It’s hard to believe the Dyslexia Awareness Month was only officially recognized by US Congress last year. Although 120 years have passed since Pringle Morgan noticed the intelligence and reading discrepancy in a student, we are still only in our infancy in terms of spreading awareness and deepening the understanding of full picture of dyslexic people.
It will soon be almost 5 years since our book, The Dyslexic Advantage hit the bookstore shelves. There has been great progress in terms of individuals speaking out and educating others about dyslexia, from CEO’s and Hollywood stars to grade school students, parents, teachers, and tutors. Dyslexia laws and actions by the Department of Education are also starting to move the need in terms of getting positive change for dyslexic students in public school classrooms.
Whatever you do, will be helpful. You are already making a difference and progress evolves by baby steps as well as big ones.
5 years ago, I remember I was discouraged by the negative imagery and talk about dyslexia. But over these past five years, we have started to see both words and pictures change and people from every background and age begin to join the movement to support each other and educate the world about what dyslexia is all about. Even the research and university research communities are beginning to show signs that some are moving the need forward, although of course entrenched factions remain.
If I were asked to communicate 3 truths about dyslexia for someone who didn’t know anything, my list would include:
1. Dyslexia is a Learning Difference.
2. Dyslexic differences are associated with strengths in creative thinking and problem solving, but also specific challenges in the areas of reading, writing, and spelling.
3. Often a dyslexic student’s greatest challenges are in the early school years. Fortunately appropriate instruction tends to be effective. As the challenges tend to recede, strengths also mature and become fully developed. We see dyslexic brain development like the planning for an ambitious building project. If you’re planning something great, you may need a longer period of pouring and setting the foundation.
Of course what you say may be different. Here are 4 ideas for ways that you can promote Positive Dyslexia Awareness this month.
1. Tell a Peer. If you’re a parent, tell a parent. If you’re a student, tell a student, If you a corporate exec, tell a corporate exec. Positive dyslexia awareness is needed at all levels of society and in many cases, the message comes through stronger if you’re educating someone who is a lot like you.
2. Tell a Change Maker. Change makers come in all different types but include teachers, para-educators, tutors, therapists, state and federal legislators, and university professors. It’s hard to believe, but it was only a year ago that a member of the Department of Education told me that the DOE hadn’t though there was a ‘dyslexia problem’ in public schools because they had never received many complaints! If you help a change maker develop a positive awareness of dyslexia and the need to change, their actions and work can have positive ripples on many more students and families.
3. Tell a Child. Children should grow up with a positive awareness of who they and their potential. So many adults have told us that a turning point happened when they started seeing themselves a positive way. Find a video or a book that talks about the positive side of dyslexia and let them know what you find amazing that they can do.

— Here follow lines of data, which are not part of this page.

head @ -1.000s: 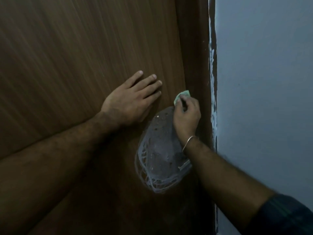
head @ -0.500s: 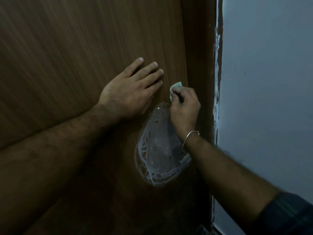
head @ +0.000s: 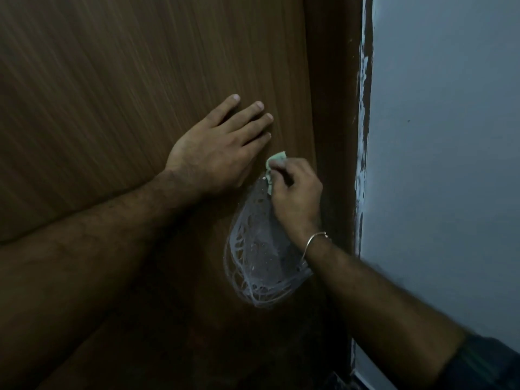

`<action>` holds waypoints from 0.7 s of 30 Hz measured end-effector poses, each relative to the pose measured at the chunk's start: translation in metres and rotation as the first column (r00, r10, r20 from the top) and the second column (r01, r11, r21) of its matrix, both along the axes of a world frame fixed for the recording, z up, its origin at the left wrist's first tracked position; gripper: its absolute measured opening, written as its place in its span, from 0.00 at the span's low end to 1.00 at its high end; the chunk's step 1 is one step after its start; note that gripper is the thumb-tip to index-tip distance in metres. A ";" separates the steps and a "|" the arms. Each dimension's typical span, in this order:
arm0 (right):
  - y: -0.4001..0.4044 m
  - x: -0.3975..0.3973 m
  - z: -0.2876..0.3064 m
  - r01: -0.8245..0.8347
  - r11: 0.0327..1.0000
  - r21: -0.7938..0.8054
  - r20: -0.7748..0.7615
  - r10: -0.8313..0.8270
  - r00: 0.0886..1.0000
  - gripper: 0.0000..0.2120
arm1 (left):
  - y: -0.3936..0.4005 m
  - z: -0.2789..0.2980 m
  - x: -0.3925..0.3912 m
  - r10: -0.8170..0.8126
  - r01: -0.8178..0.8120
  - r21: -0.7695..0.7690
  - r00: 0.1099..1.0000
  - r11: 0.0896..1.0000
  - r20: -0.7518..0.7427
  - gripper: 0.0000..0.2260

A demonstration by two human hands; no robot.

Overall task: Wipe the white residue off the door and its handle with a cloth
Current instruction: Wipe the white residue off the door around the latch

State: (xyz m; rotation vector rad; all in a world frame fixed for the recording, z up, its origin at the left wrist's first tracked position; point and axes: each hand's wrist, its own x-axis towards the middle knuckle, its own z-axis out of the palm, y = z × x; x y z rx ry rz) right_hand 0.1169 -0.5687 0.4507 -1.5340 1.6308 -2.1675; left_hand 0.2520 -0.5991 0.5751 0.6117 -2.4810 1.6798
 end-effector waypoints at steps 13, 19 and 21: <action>0.004 0.018 0.001 -0.046 0.999 0.030 0.115 0.042 0.992 0.07 | -0.001 0.000 0.000 -0.016 0.016 -0.027 1.000 0.999 0.012 0.22; 0.000 0.010 0.025 -0.040 0.999 0.025 0.214 0.034 0.976 0.08 | -0.003 0.000 0.000 -0.004 0.004 -0.007 1.000 1.000 0.023 0.23; 0.012 0.025 0.007 -0.116 0.991 0.071 0.095 0.109 0.990 0.08 | -0.004 0.001 0.000 0.006 -0.006 0.000 0.999 1.000 0.042 0.24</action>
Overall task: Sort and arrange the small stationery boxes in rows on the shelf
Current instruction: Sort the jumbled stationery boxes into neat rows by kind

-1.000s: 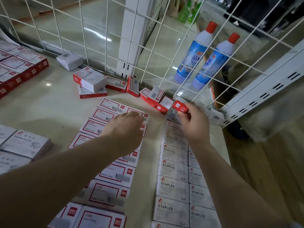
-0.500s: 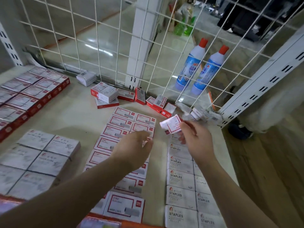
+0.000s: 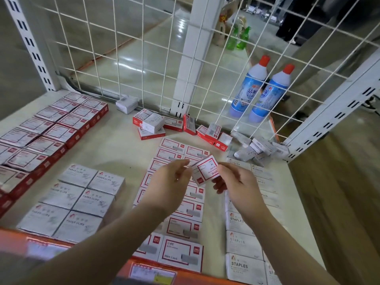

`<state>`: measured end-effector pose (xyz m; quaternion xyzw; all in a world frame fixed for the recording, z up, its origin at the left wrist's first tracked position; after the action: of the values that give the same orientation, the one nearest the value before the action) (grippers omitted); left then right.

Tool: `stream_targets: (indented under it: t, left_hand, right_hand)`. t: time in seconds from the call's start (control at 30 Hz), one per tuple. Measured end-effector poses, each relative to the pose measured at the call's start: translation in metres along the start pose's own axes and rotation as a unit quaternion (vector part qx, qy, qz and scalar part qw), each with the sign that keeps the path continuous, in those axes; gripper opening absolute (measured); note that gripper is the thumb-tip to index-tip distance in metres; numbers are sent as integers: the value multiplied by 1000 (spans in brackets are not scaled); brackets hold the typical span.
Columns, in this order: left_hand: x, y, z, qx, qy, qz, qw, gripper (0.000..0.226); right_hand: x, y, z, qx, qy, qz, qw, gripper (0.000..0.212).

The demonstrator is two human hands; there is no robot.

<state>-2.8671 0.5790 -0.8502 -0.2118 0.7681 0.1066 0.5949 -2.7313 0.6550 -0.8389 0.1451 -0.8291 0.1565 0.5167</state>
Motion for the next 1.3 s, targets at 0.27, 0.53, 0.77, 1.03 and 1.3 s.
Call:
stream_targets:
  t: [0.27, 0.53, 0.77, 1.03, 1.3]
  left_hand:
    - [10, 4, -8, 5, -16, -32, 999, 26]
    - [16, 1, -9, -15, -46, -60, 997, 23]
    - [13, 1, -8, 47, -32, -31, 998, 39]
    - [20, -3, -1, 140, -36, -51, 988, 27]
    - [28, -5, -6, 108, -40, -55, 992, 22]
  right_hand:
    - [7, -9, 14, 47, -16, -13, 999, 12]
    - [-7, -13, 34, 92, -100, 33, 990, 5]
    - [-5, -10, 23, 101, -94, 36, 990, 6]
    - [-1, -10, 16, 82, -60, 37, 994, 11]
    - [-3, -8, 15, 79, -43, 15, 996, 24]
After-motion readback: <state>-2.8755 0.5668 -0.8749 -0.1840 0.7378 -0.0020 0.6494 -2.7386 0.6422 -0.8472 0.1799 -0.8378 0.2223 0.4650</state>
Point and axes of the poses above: each hand's wrist, its own y-axis towards the middle knuckle, its own z-axis out of the palm, x = y × z, the point moved 7 cm from there along y, towards the middle knuckle, and after that the axes turned 9 degrees about -y, right-handed, at the moved point
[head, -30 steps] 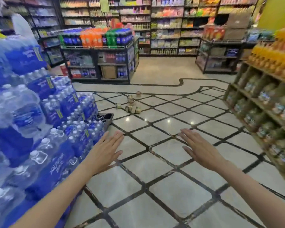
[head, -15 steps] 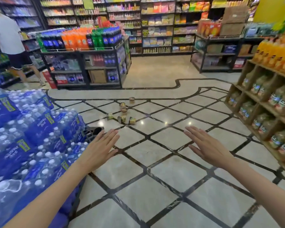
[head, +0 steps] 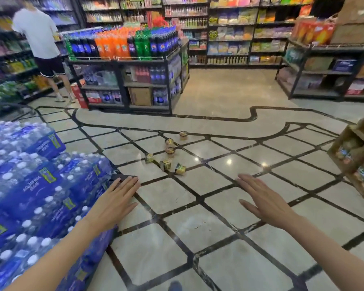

4. Share Resources. Share what you learn and don’t worry about what you don’t know. Point out websites, books, and materials, (share our free newsletter) or even the teacher cards that we have in our store. Look for materials that mention strengths associated with dyslexia as well as the challenges to help them get a balanced view of dyslexia from the start. Don’t forget Facebook or other social media where a ‘like’ or a short comment can get a friend on a positive path to discovery.
Most of all, keep up the great work! You’re making a difference! It’s a much better world, but so much still left to do.